» DATA SHOWN:
###
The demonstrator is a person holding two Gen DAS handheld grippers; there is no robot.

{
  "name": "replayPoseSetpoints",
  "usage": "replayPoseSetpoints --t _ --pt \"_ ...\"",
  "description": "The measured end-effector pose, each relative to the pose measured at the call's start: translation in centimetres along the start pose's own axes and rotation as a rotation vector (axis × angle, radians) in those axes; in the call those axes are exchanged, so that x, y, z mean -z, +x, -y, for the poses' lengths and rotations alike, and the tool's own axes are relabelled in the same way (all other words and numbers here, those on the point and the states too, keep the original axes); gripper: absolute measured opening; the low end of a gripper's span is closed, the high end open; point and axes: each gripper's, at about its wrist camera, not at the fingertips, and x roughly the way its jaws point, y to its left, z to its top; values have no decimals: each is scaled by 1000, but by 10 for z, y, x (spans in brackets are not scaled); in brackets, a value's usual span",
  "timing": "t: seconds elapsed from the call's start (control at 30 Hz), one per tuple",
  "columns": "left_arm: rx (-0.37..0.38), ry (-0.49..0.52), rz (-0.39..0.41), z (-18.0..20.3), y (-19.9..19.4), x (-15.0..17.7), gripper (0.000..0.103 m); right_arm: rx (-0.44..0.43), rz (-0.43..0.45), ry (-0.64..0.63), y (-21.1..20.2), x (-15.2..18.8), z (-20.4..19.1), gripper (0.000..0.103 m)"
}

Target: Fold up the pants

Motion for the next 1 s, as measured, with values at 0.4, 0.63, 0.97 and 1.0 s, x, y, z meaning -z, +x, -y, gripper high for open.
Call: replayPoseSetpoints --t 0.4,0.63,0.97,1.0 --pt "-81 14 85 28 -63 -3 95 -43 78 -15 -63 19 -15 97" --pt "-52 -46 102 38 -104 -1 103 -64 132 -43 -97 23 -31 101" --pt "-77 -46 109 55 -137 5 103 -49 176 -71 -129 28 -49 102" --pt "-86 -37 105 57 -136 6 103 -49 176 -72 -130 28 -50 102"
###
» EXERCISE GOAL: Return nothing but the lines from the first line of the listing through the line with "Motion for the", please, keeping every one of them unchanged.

» REPLY:
The demonstrator is a person holding two Gen DAS handheld grippers; there is no robot.

{
  "name": "replayPoseSetpoints",
  "usage": "replayPoseSetpoints --t _ --pt \"_ ...\"",
  "description": "The measured end-effector pose, each relative to the pose measured at the call's start: translation in centimetres along the start pose's own axes and rotation as a rotation vector (axis × angle, radians) in those axes; in the call those axes are exchanged, so that x, y, z mean -z, +x, -y, for the poses' lengths and rotations alike, and the tool's own axes are relabelled in the same way (all other words and numbers here, those on the point and the states too, keep the original axes); gripper: absolute measured opening; the low end of a gripper's span is closed, the high end open; point and axes: each gripper's, at about its wrist camera, not at the fingertips, and x roughly the way its jaws point, y to its left, z to its top; values have no decimals: each is scaled by 1000, but by 10 for z, y, x (spans in brackets are not scaled); in brackets, a value's usual span",
  "timing": "t: seconds elapsed from the call's start (control at 30 Hz), one per tuple",
  "columns": "left_arm: rx (-0.37..0.38), ry (-0.49..0.52), rz (-0.39..0.41), z (-18.0..20.3), y (-19.9..19.4), x (-15.0..17.7), gripper (0.000..0.103 m); right_arm: rx (-0.44..0.43), rz (-0.43..0.45), ry (-0.64..0.63), y (-21.1..20.2), x (-15.2..18.8), z (-20.4..19.1), gripper (0.000..0.103 m)"
}

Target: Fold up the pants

Motion for the next 1 s, as measured, with values at 0.4, 0.63, 0.97 and 1.0 s, x, y, z meaning -z, +x, -y, gripper high for open.

The exercise requires no further output.